Mr. Smirnoff began moaning, “Soooo hungry.” Taking both hands, full of this brown substance, he began shoving the brown substance into his mouth. One hand full after another. It was dripping off his chin.
I wanted to look away but I couldn’t. It was the worst thing that I had ever seen.
He reached back and took another handful. This time, instead of getting it into his mouth, it hit the side of his face.
I could hear officers Davenport and Williams behind me. One of them was brand new, like his first week, and he was dry-heaving on the floor.
The Lieutenant stepped forward and barked, “Mr. Smirnoff. This is not the time or place for you to be acting like this. I need you to go wash your hands and cuff up. I am giving you a direct order. You need to comply. We need to clean this cell and you need to be checked out. This behavior is unacceptable and gross. Stop eating your poo.”
And just like that, Mr. Smirnoff complied. He turned, having a brown stain in his underwear, and walked to his sink. He washed his hands and face and took a long sip of water. As he walked back towards the front of the cell, both hands were placed on his stomach. He kept groaning, “So, hungry.”
“Keep coming,” demanded the Lieutenant.
Mr. Smirnoff continued walking. As he reached the front window, the Lieutenant said, “You are going to need to cuff up. Do you understand?”
“Of course, no problem.”
I whispered, “Are you going to place your cuffs on his hands?”
“The cuffs can always be washed.”
Mr. Smirnoff began taping the window. He asked, “Can I ask the nurse a question?”
The Lieutenant glanced at me. I said, “I guess.” I stepped two very small steps closer.
Mr. Smirnoff said, “Are there any oatmeal cream pies left on commissary?”
I said, “What are you talking about?”
He pulled back the covers of his bed and revealed four empty plastic wrappers of oatmeal cream pies. He said, “I totally fooled you guys.” He took out another cream pie and unwrapped it. He ran to the faucet and poured water over the cream pie, and smashed it together. He returned to the front of the cell and pretended to eat it. He laughed harder than I’ve ever seen someone laugh. He added, “Did you think that I would really eat my own poop?
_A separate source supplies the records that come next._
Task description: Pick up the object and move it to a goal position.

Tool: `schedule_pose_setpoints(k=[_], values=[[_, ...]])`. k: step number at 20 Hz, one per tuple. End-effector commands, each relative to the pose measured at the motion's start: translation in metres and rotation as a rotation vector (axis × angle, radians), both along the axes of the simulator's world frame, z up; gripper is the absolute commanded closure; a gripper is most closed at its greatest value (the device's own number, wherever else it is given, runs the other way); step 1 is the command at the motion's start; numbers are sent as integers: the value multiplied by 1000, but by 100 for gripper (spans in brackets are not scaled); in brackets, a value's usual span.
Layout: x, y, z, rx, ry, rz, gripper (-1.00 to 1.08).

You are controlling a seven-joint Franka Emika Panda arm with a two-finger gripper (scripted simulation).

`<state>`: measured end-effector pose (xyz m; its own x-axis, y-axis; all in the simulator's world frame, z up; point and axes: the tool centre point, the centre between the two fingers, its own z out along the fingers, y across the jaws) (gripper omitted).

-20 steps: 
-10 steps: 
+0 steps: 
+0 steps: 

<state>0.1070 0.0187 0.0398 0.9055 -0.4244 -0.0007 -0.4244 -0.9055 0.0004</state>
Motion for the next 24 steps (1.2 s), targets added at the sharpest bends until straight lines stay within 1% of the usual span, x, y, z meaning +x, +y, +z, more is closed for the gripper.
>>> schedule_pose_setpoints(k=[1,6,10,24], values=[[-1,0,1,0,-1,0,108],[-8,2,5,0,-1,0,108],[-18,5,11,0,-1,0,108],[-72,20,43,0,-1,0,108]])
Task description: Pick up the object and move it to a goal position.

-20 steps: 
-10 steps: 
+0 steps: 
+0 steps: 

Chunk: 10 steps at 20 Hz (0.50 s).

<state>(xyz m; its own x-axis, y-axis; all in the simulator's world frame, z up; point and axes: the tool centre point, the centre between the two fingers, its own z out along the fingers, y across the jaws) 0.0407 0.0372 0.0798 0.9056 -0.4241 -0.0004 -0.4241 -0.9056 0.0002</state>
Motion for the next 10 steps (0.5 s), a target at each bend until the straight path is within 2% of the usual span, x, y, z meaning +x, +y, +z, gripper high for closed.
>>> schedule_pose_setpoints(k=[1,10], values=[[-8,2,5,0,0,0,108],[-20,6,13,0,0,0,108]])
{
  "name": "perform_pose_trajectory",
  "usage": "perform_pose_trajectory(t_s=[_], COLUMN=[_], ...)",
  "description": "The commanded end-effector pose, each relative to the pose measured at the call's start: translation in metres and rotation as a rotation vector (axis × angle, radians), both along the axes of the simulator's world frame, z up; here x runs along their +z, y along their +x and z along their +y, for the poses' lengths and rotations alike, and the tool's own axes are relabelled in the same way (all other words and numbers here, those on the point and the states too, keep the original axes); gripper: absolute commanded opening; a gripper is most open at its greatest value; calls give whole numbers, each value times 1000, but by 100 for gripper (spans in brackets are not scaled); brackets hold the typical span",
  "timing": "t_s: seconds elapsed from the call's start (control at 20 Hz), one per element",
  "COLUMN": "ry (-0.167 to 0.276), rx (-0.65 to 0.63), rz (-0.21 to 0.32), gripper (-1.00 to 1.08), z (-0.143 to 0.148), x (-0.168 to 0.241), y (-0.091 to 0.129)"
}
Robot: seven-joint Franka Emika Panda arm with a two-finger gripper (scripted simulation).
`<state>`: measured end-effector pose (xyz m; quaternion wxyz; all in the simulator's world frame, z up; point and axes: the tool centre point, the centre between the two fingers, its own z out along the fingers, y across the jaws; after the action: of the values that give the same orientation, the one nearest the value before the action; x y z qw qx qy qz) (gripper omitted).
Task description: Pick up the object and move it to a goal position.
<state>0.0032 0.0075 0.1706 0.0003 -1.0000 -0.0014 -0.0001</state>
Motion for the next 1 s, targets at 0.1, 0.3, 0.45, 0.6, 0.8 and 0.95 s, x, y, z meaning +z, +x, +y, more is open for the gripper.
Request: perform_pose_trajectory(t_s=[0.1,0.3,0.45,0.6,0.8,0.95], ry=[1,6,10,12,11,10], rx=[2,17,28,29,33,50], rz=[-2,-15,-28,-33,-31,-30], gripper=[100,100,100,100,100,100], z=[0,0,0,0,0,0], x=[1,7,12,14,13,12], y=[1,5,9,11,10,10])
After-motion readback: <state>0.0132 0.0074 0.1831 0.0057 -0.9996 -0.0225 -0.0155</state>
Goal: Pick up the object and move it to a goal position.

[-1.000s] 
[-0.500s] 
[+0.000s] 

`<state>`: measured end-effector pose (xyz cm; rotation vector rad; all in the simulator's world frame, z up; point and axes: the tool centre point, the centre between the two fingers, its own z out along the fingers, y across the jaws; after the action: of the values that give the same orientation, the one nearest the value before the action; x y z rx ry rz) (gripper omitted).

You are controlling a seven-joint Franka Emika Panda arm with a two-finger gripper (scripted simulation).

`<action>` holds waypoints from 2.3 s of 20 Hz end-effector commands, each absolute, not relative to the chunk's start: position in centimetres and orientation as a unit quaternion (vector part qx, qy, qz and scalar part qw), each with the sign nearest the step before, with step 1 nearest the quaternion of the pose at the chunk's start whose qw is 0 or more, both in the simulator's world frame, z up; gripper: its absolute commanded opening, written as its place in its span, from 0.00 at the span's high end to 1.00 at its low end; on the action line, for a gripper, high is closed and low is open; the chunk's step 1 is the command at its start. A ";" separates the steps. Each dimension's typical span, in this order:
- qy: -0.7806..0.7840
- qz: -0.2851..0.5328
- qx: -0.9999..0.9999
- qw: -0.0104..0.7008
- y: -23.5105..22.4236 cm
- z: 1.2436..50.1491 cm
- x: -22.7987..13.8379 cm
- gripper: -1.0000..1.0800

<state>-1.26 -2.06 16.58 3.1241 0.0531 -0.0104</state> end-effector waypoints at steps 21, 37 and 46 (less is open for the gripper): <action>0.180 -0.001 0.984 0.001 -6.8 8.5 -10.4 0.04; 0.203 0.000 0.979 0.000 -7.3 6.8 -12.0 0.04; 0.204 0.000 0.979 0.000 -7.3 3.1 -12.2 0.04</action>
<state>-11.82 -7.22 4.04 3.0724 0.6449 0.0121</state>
I’m crazy, but not that crazy.” He took his chair and moved it to the center of the room. He stood on it and reaching up, twisted in the light bulb and the lights reappeared in the room.
The Lieutenant was furious. “Are you telling me that this entire thing was a joke?”
“And a darn good one. You should’ve seen your faces. Especially nurse Lucy. I thought you were going to have a heart attack.”
I still had my hand over my mouth in shock. My mouth was wide open. At first, I wasn’t sure if I believed him.
He finished by saying, “I really do need a shower now.” But this is the best prank in this jail ever.”